LA JETA DEL ROJERÍO DIVINO

Haz lo que digo, no lo que hago. Buena máxima para todos aquellos cara duras que no se cansan de predicar una cosa para los demás y de hacer lo contrario cuando de ellos mismos se trata.

No es ninguna novedad la hipocresía e incoherencia de la gauche divine, tan amante de la buena vida, los lujos y la molicie burguesa mientras liberan al mundo de la opresión capitalista o fascista. Desde el mayo del 68, la izquierda europea y la yanqui tiene más que ver con el pijerio que con el obrero, y su revolución, más con las intrigas de salón que con la rebelión contra el sistema.

Hombre (con perdón por el pecado de género) , ¿acaso los rojos no tienen derecho a enriquecerse? Especialmente si la fortuna proviene de un sueldo o la subvención pública, ingresos limpios, bien ganados por servir al pueblo, en vez de la sucia actividad privada que sólo sirve a los mercados.

Así que no se les ocurra criticar a la Ministra de Trabajo por redecorar su despacho y subirse el sueldo un 30 % cuando campaba por el Ayuntamiento de Ferrol, ni rechistar porque la amplia plantilla de los señores ministros que ha montado este gobierno de progreso se lleva “pa la saca” 1.861.444’48 eurazos todos los meses, ni se escandalicen cuando vean como reparten a diestro y siniestro cargos ministeriales para contentar a toda la ristra de jefecillos de Podemos y el PSOE que hay que colocar.
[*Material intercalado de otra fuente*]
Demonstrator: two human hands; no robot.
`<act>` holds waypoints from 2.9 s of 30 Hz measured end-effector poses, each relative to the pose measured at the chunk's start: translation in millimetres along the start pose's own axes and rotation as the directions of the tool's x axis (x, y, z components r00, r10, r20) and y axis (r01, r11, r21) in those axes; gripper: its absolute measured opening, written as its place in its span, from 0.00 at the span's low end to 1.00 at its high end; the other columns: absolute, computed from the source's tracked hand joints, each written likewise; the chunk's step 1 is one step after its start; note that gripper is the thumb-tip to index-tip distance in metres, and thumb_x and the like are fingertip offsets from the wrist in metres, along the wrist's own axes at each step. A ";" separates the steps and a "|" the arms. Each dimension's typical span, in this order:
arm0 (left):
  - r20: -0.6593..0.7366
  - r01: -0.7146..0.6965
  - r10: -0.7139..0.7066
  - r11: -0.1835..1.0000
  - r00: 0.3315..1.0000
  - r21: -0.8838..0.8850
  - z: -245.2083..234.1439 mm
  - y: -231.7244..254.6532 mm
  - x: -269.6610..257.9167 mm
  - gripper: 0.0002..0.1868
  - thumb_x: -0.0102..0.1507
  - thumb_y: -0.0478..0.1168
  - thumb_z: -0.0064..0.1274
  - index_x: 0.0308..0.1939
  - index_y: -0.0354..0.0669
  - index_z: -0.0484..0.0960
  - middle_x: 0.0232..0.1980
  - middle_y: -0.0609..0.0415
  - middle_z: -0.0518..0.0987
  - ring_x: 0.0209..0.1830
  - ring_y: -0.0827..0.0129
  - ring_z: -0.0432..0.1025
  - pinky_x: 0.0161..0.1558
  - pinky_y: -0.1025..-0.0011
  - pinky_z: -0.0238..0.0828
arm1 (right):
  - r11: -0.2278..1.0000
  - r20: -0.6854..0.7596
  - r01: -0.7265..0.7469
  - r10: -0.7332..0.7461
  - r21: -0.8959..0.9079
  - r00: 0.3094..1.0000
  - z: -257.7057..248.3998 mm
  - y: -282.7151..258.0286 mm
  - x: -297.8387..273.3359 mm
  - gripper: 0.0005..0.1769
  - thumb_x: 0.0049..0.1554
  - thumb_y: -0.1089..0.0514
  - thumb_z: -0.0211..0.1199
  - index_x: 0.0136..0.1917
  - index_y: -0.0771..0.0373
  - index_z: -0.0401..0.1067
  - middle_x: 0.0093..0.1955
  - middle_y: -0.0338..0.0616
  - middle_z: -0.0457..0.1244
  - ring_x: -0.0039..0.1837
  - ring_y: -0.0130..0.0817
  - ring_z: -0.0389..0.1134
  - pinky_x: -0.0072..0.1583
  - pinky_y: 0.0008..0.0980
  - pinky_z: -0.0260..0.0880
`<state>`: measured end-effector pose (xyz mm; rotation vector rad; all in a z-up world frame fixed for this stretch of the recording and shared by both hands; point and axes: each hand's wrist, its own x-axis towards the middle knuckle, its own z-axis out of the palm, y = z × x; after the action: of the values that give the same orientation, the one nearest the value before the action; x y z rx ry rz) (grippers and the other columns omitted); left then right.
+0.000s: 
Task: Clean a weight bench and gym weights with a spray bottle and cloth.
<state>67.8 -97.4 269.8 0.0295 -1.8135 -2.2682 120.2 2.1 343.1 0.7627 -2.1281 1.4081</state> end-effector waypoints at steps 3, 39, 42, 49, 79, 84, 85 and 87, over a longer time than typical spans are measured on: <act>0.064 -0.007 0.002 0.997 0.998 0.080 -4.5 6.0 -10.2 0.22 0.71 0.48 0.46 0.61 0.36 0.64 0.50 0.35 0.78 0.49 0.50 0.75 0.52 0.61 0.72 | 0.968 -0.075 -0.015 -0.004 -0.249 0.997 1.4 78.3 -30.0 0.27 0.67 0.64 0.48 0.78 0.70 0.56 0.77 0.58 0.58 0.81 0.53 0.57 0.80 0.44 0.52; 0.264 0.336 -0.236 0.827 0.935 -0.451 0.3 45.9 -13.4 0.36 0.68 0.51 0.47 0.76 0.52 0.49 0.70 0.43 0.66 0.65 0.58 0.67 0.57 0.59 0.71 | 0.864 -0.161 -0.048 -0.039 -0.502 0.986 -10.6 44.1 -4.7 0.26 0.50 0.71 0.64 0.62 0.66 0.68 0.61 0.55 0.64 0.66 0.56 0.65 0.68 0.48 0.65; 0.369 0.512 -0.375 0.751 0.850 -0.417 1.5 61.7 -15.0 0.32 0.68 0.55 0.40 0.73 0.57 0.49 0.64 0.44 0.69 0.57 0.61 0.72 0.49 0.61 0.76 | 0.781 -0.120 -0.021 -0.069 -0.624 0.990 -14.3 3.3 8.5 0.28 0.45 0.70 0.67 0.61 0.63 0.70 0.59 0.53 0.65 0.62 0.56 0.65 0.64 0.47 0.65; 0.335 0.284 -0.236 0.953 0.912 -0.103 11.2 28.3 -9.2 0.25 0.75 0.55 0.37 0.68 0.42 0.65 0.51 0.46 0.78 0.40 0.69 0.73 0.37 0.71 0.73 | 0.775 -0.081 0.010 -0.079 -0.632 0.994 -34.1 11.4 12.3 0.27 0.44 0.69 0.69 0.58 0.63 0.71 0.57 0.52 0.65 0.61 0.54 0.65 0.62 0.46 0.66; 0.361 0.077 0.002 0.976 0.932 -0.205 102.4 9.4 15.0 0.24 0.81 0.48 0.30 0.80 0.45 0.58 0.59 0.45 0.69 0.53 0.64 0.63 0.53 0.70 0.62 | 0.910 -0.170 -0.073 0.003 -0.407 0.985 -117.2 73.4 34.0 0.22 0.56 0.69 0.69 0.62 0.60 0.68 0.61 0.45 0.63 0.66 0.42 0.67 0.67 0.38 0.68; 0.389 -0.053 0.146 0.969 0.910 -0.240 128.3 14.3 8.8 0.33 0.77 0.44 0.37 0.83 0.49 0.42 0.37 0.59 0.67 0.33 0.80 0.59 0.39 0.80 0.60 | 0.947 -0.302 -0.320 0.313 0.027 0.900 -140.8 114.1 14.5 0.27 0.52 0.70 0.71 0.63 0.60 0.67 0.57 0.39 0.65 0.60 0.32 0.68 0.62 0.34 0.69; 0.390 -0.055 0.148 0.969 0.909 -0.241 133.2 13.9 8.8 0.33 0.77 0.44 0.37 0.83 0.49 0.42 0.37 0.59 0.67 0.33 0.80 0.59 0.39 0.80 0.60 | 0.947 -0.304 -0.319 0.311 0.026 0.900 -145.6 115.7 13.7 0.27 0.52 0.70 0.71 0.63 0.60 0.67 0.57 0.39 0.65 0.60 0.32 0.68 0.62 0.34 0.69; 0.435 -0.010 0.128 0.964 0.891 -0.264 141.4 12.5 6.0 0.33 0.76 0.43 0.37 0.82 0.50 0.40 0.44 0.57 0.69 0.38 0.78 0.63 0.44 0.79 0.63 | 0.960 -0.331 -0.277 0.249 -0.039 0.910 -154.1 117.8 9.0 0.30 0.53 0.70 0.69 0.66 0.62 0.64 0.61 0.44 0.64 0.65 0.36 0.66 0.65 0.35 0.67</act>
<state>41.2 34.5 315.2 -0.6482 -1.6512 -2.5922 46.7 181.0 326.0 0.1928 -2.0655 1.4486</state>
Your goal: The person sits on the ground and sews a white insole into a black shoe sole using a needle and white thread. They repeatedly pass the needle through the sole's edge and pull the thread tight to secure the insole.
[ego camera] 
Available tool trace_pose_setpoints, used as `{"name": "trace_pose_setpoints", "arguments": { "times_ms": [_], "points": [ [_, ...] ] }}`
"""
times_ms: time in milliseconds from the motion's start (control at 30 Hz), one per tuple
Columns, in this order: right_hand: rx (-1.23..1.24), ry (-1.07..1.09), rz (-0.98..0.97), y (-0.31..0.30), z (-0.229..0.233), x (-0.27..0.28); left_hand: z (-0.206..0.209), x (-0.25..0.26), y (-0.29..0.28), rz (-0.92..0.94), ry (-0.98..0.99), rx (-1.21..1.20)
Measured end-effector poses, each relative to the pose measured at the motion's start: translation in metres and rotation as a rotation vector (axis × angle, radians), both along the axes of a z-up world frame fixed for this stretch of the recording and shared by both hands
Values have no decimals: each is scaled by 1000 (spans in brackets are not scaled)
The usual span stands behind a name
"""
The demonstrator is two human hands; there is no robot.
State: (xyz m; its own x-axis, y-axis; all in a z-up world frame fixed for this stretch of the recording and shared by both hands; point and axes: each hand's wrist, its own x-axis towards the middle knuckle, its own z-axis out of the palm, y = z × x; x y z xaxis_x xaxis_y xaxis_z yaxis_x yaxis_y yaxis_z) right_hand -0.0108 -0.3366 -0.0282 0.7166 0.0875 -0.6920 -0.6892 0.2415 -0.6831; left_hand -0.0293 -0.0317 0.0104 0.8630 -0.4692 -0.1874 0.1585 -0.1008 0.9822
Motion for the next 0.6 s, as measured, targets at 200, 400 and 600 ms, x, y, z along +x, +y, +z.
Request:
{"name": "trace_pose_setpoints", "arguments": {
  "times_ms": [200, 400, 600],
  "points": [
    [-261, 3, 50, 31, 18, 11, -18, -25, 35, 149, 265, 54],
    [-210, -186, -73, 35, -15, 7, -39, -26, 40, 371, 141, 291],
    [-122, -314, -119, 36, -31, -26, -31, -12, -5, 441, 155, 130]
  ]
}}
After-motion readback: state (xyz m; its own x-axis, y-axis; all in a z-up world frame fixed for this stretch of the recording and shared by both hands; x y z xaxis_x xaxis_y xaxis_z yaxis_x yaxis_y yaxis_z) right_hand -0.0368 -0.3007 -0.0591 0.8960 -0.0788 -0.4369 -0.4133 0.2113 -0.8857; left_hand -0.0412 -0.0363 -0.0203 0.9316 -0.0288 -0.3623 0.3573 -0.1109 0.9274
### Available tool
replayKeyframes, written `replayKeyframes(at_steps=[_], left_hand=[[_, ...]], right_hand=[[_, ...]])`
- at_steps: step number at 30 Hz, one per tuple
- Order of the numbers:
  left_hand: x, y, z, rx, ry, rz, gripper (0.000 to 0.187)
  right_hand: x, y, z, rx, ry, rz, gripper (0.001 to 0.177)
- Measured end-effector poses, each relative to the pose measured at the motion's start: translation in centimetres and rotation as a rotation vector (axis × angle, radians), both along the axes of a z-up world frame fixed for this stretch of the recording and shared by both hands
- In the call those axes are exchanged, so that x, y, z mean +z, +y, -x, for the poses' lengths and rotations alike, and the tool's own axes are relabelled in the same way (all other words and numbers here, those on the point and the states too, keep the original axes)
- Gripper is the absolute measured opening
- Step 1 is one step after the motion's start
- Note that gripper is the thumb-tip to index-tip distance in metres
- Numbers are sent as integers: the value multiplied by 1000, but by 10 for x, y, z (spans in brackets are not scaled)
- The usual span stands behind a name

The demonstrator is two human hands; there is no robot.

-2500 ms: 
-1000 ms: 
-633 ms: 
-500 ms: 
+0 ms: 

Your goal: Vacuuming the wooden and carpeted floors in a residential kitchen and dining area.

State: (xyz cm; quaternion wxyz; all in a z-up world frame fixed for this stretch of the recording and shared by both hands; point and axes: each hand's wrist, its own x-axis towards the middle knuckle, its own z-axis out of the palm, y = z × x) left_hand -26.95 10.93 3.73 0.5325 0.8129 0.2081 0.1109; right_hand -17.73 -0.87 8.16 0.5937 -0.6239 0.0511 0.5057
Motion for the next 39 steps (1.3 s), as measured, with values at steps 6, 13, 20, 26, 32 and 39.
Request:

Las altas responsabilidades que asumen como virtuosos salvapobres, apóstoles del feminismo, incansables perseguidores de malvados franquistas, constructores de utopías multiculturales y flagelo de contaminadores, les hacen merecedores de estupendos sueldos públicos, despachos de lujo y coche oficial.

¿Cómo regatearles un vinito, una tapita y una copita cuando van en el Falcón de sitio en sitio liberándonos de la explotación? Todo será poco pago para agradecer su lucha por conducirnos al paraíso socialista. Que no sea por mariscadas y señoritas de compañía.

Además, no deben olvidar que si ellos acumulan riquezas nunca es a costa de la solidaridad con los más débiles. Si no, que se lo pregunten a Manuel Castells y su sociedad opaca, a Maxim Huerta y sus enjuagues con Hacienda o a Almodóvar y sus paraísos fiscales en Panamá.

¿Por qué Roures no va a ser un plutócrata multimillonario, Celaá tener un montón de viviendas de lujo o el matrimonio Pabla e Ireno gozar de un casoplón en Galapagar? Al fin y a la postre ya nos lo ha dejado claro el Gran Wyoming, al explicarnos su patrimonio inmobiliario, si ellos tienen propiedades es porque se lo han currado, no como los demás, fachas de mierda, que lo han conseguido a costa de los menesterosos y encima sin pagar apenas impuestos.

Terminemos acudiendo de nuevo a la sabiduría popular: quien reparte, se lleva la mejor parte. Así que a quien le extraña que en esto de la redistribución de la riqueza, los repartidores no paren de vender su sociedad igualitaria mientras se ponen las botas a costa de los que de verdad sacan adelante la sociedad con su esfuerzo y su trabajo.